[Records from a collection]
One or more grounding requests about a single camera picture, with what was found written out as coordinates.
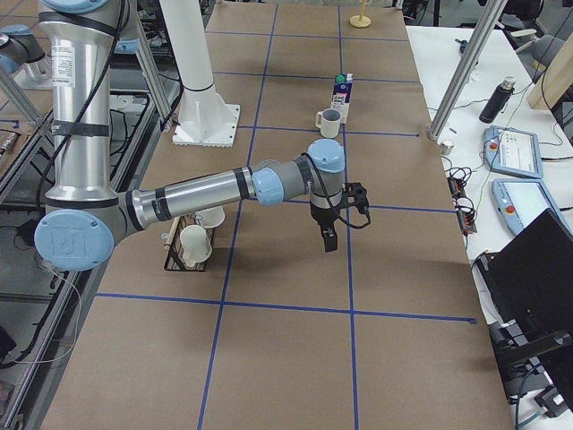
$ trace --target black wire basket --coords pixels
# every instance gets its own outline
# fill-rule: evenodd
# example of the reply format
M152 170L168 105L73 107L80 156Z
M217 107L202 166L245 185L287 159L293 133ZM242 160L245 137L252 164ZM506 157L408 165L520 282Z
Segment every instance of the black wire basket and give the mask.
M165 264L163 265L163 269L166 271L205 271L207 269L207 262L198 262L193 267L189 267L185 264L185 260L183 259L183 246L181 245L181 241L179 240L179 235L183 231L183 229L187 226L192 226L197 224L194 215L183 215L183 217L179 217L179 221L177 222L177 226L175 228L175 233L171 234L172 237L171 243L167 243L167 258L165 260ZM213 240L215 238L215 229L214 228L206 228L207 237L213 246Z

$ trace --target blue-framed tablet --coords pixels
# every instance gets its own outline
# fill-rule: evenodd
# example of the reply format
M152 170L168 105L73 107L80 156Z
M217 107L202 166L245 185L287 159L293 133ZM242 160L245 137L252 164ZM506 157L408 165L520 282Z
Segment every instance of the blue-framed tablet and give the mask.
M493 125L485 131L483 156L492 172L541 179L543 168L535 133Z
M553 209L563 225L571 230L540 179L494 179L492 192L498 211L514 235L518 235L547 208Z

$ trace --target bottle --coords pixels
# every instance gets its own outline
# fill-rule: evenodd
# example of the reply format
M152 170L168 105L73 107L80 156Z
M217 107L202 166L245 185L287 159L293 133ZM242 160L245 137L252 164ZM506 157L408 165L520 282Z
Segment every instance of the bottle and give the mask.
M489 124L495 119L513 94L513 86L515 83L516 78L506 76L503 82L497 86L489 101L483 108L483 111L480 114L480 121Z

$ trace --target wooden round base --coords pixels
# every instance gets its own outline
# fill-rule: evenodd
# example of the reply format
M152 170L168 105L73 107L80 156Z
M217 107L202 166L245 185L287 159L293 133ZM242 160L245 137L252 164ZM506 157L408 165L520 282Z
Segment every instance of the wooden round base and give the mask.
M362 20L360 19L360 15L355 15L350 17L350 25L356 27L357 29L365 29L372 24L372 21L367 16L363 16Z

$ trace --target white pillar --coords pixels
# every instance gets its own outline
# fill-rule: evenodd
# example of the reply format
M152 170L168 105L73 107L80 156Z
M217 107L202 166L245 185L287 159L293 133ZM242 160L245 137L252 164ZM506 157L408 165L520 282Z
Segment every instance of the white pillar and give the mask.
M227 105L215 89L199 0L160 3L184 85L173 142L233 146L240 107Z

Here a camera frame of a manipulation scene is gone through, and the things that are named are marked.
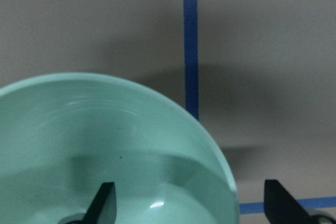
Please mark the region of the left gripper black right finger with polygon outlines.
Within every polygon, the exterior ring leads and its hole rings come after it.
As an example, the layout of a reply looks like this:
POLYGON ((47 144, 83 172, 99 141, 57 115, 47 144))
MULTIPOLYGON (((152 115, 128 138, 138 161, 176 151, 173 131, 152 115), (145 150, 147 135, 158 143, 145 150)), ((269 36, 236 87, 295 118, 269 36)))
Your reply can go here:
POLYGON ((264 213, 269 223, 318 223, 276 179, 264 183, 264 213))

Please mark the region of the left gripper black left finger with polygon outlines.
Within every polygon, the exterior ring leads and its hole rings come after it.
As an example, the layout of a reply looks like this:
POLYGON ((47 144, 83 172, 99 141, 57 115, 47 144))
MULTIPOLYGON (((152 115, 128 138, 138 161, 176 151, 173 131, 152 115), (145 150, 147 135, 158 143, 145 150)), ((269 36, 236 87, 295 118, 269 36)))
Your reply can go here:
POLYGON ((102 183, 82 223, 115 223, 117 218, 117 200, 114 182, 102 183))

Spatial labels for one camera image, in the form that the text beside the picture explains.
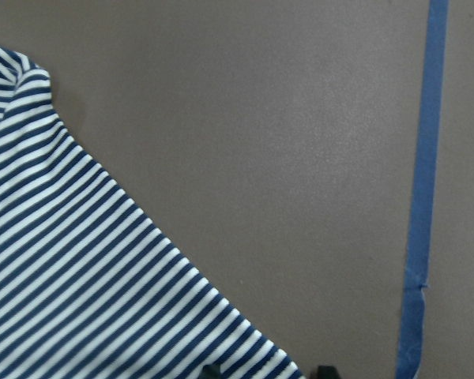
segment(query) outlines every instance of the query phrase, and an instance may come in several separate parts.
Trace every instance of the striped shirt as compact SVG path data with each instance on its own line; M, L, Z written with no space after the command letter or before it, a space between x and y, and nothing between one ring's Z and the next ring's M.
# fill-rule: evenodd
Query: striped shirt
M300 378L69 134L0 47L0 378Z

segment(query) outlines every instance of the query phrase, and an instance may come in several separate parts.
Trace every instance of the blue tape strip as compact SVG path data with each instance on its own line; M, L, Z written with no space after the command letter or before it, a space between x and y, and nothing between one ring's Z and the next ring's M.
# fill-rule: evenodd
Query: blue tape strip
M417 377L423 347L447 14L448 0L430 1L396 379Z

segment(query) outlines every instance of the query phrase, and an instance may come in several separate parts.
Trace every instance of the gray-brown surface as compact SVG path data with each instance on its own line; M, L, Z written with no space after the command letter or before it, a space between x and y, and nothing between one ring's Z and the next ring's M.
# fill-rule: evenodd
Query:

## Aim of the task
Match on "pixels" and report each line of the data above that has it.

## Reply to the exercise
$ trace --target black wire basket --coords pixels
$ trace --target blue-framed tablet --coords pixels
$ trace --target bottle --coords pixels
$ trace --target wooden round base --coords pixels
$ trace --target white pillar --coords pixels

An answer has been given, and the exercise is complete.